Repair history & memory

Interests in theory of conservation and restoration and phenomenological approaches to the antique and everyday objects.

Publications on the topic:

 

Paper pretends to look closer to the development of conservation of bindings at the Vilnius University Library as part of the history and professional self-reflexion on conservation of books in Lithuania, scarcely discussed until now. The overview allows to distinguish several different periods in the history of the Department of Restoration: the early years of training new professionals in bookbindery and conservation; a „craftsmen period“ characterized by improvement of skills in bookbindery and collection of tools and teaching of junior conservators; a shift from craft to conservation determined by national conservator‘s certification process, a clearer definition of criteria and methods of intervention and appearance of more systemized professional vocabulary.

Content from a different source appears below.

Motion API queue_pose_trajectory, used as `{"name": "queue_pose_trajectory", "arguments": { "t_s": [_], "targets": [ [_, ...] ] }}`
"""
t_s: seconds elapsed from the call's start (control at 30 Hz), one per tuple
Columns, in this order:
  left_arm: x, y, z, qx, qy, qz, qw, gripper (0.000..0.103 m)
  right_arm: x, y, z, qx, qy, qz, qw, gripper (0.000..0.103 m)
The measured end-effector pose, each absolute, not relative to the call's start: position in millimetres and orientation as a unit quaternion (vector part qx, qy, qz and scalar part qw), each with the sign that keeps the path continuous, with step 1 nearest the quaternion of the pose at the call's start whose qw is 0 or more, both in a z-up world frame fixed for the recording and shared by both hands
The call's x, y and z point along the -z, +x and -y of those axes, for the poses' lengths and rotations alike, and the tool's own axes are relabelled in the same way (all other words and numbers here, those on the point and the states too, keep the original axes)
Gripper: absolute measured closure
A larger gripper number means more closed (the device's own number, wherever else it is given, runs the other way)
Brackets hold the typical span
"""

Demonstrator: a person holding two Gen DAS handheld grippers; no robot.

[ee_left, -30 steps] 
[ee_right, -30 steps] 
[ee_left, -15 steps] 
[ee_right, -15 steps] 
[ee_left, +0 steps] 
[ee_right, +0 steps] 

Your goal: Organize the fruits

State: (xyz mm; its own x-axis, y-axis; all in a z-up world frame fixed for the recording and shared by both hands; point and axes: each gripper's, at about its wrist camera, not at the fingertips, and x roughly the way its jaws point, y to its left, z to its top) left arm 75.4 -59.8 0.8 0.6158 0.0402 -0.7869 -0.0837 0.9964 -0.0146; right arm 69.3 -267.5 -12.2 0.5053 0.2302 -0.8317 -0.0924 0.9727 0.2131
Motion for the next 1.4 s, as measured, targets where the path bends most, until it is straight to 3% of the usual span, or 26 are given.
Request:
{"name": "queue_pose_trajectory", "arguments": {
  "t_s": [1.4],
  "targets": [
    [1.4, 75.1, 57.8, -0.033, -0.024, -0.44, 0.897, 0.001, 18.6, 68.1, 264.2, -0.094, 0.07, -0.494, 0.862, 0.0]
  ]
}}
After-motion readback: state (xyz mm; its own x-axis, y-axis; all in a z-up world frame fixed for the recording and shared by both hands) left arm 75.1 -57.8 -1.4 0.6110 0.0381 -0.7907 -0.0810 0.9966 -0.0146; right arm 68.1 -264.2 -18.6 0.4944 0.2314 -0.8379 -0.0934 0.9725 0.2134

Finally, a present period which is characterized by re-discovery of the craft, seen from the perspective of a conservator.

 

 

In 1968, the first conservation lab for library materials in Lithuania was established at the Vilnius University Library. This conservation department together with the Graphic Arts Section of the Restoration Centre of the Lithuanian Art Museum that had been founded earlier became the cornerstone of the Lithuanian school of document conservation. The history of the Restoration Department of the Vilnius University Library encourages us not only to celebrate the long-time experience of conservation, but also to apply a critical view. In Lithuania, especially in the environment of social sciences and the humanities, there has been a notable absence of scientific discourse on document conservation and preservation, thus the study of such experience seems relevant and so far unprecedented. The article aims to present the archive of condition and treatment reports covering the period between 1968 and 2017, and to discuss some cases of conservation works carried out over the fifty years.

 

  • “Apie primirštą Vilniaus Saulės kapinių erdvę/ On the forgotten space of Saulės cementery in Vilnius”  (in Lithuanian) in Baltos lankos, No. 37, 2013, p. 102-125.

 

Vilnius Saulės cemetery, despite of being described as a part of national cultural heritage, seems to vanish. The object of analysis is to describe some ways of perception of the space of this cemetery. Using a phenomenological approach the movement and interaction with the space of cementery are discussed. Nature as an opposition of culture takes important role in the structure of meaning of whole cemetery. Activity of nature is manifested as chaos and spatial organization of nowaday cementery is related to a labyrinth. Gravestones, tombs and monumets represent a microdiscourse of Saulės cemetery in which the grave appears as a private enclosed territory. Memory as an individual and cultural activity requires active participation in maintaining the past in the present and it takes important part in attendance at the cemetery. It is supposed that the oblivion manifested in vanishing Saulės cemetery represents a certain gap in the cultural activity while culture is reorienting itself to receive new cultural information.

 

Article based on master thesis in Masters Degree of Semiotics, Vilnius University, Faculty of Philology, A.J. Greimas Centre for Semiotics and Literary Theory, 2011-2013.